Many have described the ‘race for space’ following the pandemic, in which many people in the UK are now looking to move out of a home in busier areas and into more rural spaces, but that’s not the only new facet of the market as many are looking to downsize their home too, and are now looking for finance or a loan.

The pandemic has put UK property, finance, and people’s living spaces in sharp focus after having to spend the majority of 2020 in their houses. Many are now prioritising their homes and living spaces and finance as a result and that’s meant that there’s a lot of our clients now looking to reduce limited space to save costs and release equity and finance in their properties.

Downsizing a home in the UK presents similar problems to when people are trying to get on to the property ladder or trying to buy a bigger home with a mortgage, in that they’re often left at the mercy of a property chain, finance companies, or other buyers.
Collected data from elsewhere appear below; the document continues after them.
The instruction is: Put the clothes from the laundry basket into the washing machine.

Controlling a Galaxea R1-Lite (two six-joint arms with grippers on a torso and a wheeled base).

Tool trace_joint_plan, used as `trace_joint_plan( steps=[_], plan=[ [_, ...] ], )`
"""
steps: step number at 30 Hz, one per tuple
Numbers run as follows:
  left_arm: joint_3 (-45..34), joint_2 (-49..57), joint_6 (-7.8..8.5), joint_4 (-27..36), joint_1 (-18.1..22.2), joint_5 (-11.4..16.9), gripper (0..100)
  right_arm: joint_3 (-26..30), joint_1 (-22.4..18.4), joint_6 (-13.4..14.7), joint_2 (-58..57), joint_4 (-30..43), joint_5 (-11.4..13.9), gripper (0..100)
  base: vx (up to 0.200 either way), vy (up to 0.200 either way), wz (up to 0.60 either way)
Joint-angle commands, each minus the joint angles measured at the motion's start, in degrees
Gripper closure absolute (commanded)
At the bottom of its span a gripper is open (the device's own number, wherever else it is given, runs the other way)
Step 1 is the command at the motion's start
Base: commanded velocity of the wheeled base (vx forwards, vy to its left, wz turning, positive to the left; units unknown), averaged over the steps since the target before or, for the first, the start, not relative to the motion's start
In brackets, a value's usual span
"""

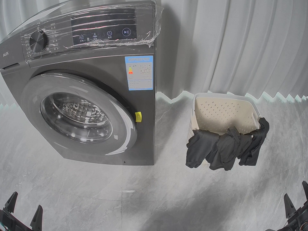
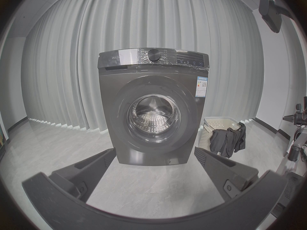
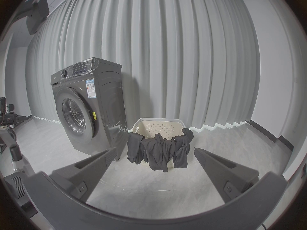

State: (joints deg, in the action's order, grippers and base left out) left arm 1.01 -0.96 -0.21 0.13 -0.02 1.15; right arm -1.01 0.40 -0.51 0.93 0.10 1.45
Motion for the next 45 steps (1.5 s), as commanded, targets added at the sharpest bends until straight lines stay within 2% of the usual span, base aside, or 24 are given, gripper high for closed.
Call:
trace_joint_plan(
  steps=[1,43,45],
  plan=[
    [-0.92,0.96,-0.06,-0.05,0.02,0.00,0,1.01,0.04,-0.02,-0.93,-0.01,0.04,0,0.000,0.200,0.00],
    [-0.92,0.88,0.12,-0.05,0.02,-0.09,0,1.01,0.04,-0.02,-0.93,-0.01,0.04,0,0.000,0.200,0.00],
    [-0.92,0.96,0.21,0.04,0.02,-0.09,0,1.01,0.04,-0.02,-0.93,-0.01,0.04,0,0.000,0.000,0.00]
  ],
)
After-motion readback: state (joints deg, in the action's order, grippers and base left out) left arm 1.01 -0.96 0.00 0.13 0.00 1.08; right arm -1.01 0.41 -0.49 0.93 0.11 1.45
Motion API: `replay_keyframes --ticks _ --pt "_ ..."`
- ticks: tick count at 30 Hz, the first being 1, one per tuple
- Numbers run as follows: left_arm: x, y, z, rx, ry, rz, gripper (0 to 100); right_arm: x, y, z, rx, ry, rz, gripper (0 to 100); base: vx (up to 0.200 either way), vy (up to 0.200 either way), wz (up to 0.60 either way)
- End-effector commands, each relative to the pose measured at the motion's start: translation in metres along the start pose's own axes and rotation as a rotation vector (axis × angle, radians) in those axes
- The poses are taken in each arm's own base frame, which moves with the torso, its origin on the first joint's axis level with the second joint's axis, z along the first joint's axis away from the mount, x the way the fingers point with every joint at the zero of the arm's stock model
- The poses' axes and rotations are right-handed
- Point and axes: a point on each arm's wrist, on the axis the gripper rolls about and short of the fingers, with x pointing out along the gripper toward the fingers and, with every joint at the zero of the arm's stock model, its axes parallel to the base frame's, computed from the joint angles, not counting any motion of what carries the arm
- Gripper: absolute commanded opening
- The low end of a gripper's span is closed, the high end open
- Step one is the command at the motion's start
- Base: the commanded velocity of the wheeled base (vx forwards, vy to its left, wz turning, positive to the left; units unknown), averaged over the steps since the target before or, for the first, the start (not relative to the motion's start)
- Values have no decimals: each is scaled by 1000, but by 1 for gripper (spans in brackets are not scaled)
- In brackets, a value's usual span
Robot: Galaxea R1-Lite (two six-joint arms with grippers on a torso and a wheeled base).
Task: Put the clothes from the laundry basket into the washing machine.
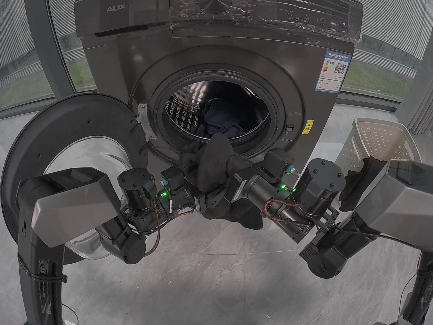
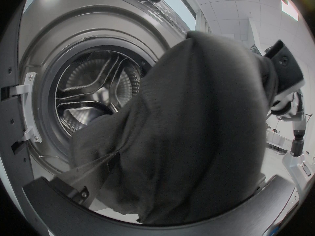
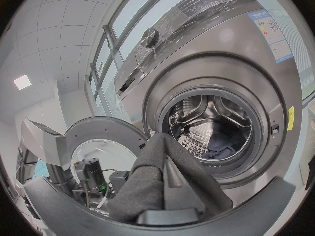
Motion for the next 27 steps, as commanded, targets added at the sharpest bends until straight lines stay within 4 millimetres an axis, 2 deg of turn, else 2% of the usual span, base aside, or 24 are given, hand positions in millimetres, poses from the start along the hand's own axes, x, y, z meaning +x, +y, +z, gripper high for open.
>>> replay_keyframes --ticks 1,3,4,11,19,27 --pt "6 10 -13 3 4 38 100 -8 5 0 8 23 7 0 0 0 0" --pt "10 12 -15 8 -4 52 100 -10 9 -1 12 29 16 0 0 0 0" --pt "11 13 -15 9 -8 55 0 -11 11 -1 13 33 18 0 0 0 0" --pt "13 13 -12 14 -22 60 0 -15 15 -4 25 48 26 0 0 0 0" --pt "12 17 -3 19 -43 73 0 -19 5 -6 27 66 -2 0 0 0 0" --pt "5 13 30 21 -99 100 0 -32 -18 -13 14 126 -69 0 0 0 0"
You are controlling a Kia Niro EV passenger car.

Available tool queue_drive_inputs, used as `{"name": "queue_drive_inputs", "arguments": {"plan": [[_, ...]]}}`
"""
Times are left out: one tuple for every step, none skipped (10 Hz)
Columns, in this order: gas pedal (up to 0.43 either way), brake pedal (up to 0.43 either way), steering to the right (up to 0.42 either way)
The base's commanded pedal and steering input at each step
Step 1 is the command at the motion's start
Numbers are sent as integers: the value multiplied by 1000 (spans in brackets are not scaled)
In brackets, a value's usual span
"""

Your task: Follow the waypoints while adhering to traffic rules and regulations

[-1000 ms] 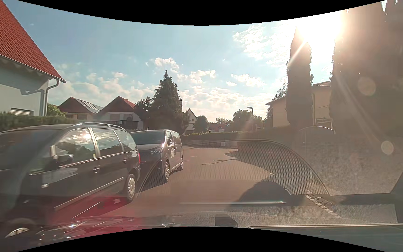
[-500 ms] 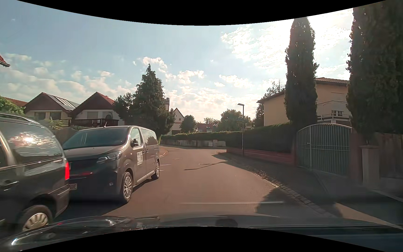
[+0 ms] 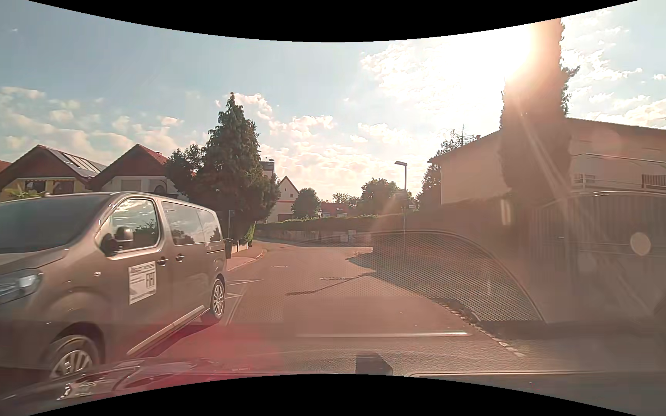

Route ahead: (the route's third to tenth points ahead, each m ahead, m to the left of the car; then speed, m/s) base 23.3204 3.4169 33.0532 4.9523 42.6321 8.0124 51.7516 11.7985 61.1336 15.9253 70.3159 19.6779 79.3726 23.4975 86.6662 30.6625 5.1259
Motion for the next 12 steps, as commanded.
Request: {"name": "queue_drive_inputs", "arguments": {"plan": [[118,0,-18],[118,0,-18],[87,0,-18],[67,0,-18],[67,0,-18],[59,0,-18],[47,0,-18],[47,0,-18],[47,0,-18],[47,0,-14],[47,0,-13],[47,0,-13]]}}
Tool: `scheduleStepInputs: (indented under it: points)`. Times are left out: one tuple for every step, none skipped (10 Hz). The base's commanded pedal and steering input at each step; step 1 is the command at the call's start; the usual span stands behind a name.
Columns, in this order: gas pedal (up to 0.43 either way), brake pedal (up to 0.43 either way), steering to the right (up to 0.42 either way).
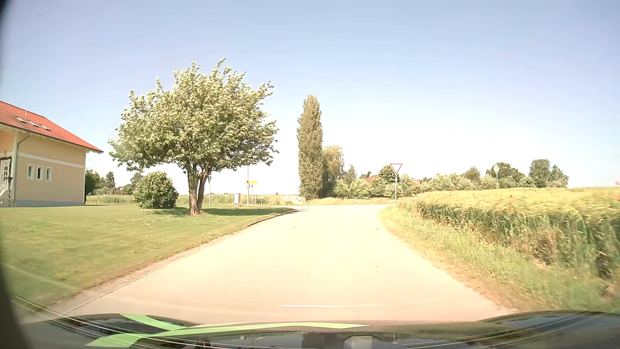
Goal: Follow the waypoints while adhering to traffic rules and regulations
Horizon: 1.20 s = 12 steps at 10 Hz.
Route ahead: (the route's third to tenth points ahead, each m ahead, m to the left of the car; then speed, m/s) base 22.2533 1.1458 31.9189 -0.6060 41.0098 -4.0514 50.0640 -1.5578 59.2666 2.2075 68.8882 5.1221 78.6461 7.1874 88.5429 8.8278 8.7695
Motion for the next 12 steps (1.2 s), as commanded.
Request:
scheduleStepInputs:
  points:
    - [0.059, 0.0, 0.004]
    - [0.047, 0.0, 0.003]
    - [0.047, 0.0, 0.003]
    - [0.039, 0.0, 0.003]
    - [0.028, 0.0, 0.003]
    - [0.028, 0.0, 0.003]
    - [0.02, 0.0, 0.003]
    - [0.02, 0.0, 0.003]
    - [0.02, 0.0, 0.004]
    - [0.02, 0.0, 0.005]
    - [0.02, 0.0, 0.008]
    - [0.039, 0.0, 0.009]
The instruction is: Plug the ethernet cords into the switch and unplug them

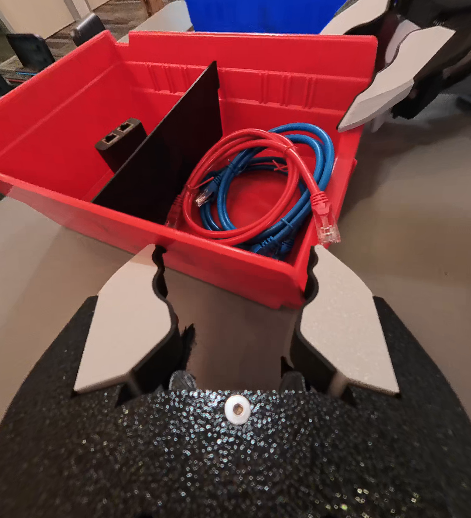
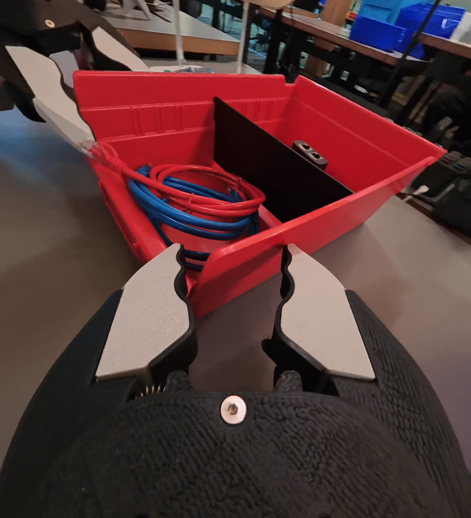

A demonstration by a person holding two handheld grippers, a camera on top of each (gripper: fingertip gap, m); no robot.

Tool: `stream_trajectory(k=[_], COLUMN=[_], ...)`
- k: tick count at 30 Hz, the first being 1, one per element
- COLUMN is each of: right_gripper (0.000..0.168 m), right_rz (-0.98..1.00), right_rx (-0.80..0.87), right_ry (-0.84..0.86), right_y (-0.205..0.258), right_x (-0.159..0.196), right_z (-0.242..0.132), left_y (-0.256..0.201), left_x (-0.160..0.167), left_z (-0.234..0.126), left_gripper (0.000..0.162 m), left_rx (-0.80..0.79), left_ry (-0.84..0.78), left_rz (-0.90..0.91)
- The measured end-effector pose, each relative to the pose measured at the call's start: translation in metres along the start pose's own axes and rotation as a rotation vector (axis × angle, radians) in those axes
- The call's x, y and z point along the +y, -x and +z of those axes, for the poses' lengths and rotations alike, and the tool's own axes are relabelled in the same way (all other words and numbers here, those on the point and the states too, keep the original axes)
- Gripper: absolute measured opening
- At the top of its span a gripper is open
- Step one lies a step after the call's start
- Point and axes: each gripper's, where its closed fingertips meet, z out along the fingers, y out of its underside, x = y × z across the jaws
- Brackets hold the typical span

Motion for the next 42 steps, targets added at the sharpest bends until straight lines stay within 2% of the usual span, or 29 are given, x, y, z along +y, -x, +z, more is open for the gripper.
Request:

In many circumstances, as we all know, property chains can break down leaving people further down to lose out, especially with finance or a mortgage.

Bridging loans and finance offer an ideal solution to these issues in that they can offer clients a quick injection of cash to purchase the next home without the pressure of having to wait for the purchase of their previous property to go through, a mortgage, or finance to be agreed, and speeds up the process and adds value, meaning they don’t have to lose out.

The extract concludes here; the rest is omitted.